Sinatra's century : one hundred notes on the man and his world, David Lehman In celebration of his one-hundredth birthday, a charming, irresistibly readable, and handsomely packaged look back at the life and times of the greatest entertainer in American history, Frank Sinatra. Sinatra’s Century is an irresistible collection of one-hundred short reflections on the man, his music, and his larger-than-life story, by a lifetime fan who also happens to be one of the poetry world’s most prominent voices. David Lehman uses each of these short pieces to look back on a single facet of the entertainer’s story. Lehman offers new insights and revisits familiar stories—Sinatra’s dramatic love affairs with some of the most beautiful stars in Hollywood, including Lauren Bacall, Marilyn Monroe, and Ava Gardner; his fall from grace in the late 1940s and resurrection during the “Capitol Years” of the 1950s; his bonds with the rest of the Rat Pack; and his long tenure as the Chairman of the Board, viewed as the eminence grise of popular music inspiring generations of artists, from Bobby Darin to Bono to Bob Dylan. Brimming with Lehman’s own lifelong affection for Sinatra, the book includes lists of unforgettable performances; engaging insight on what made Sinatra the model of American machismo—and the epitome of romance; and clear-eyed assessments of the foibles that impacted his life and work.

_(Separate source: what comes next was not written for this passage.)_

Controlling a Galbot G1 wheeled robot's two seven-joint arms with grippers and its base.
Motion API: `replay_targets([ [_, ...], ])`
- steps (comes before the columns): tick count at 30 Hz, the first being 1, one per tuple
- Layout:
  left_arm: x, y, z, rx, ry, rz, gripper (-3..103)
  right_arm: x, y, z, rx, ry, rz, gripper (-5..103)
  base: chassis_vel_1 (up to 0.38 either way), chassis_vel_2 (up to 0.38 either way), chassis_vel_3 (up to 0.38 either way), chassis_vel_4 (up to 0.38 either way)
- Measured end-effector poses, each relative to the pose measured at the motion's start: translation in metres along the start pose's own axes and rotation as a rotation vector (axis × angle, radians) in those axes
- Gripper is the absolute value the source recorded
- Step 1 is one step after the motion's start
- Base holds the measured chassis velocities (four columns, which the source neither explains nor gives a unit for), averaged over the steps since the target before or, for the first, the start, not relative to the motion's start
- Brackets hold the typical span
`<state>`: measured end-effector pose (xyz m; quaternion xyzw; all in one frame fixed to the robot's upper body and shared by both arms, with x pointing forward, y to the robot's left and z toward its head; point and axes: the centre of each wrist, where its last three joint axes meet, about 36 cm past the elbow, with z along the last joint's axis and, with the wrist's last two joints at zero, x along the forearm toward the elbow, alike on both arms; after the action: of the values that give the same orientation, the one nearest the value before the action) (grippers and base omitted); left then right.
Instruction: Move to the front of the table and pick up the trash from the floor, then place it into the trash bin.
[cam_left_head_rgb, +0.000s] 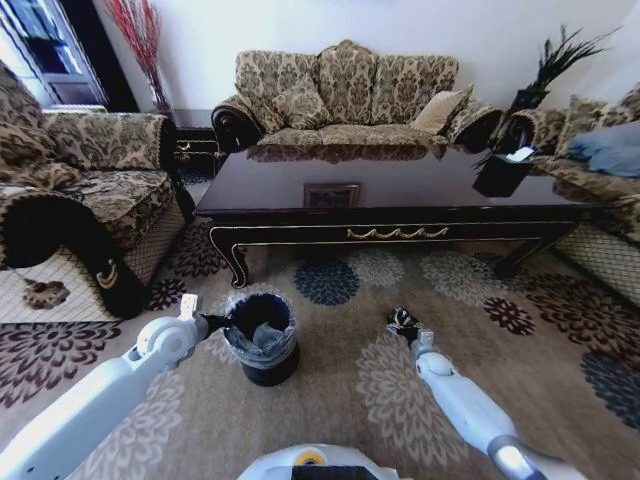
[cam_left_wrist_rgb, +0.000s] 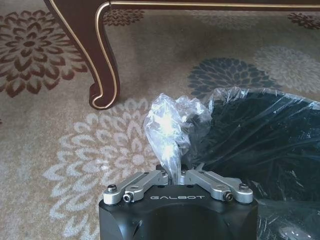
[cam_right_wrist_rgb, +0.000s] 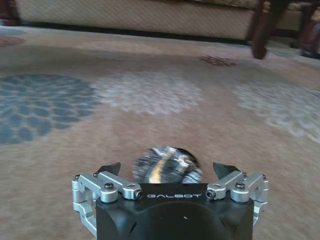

Why Sinatra matters, Pete Hamill In this unique homage to an American icon, journalist and award-winning author Pete Hamill evokes the essence of Sinatra--examining his art and his legend from the inside, as only a friend of many years could do. Shaped by Prohibition, the Depression, and war, Francis Albert Sinatra became the troubadour of urban loneliness. With his songs, he enabled millions of others to tell their own stories, providing an entire generation with a sense of tradition and pride belonging distinctly to them.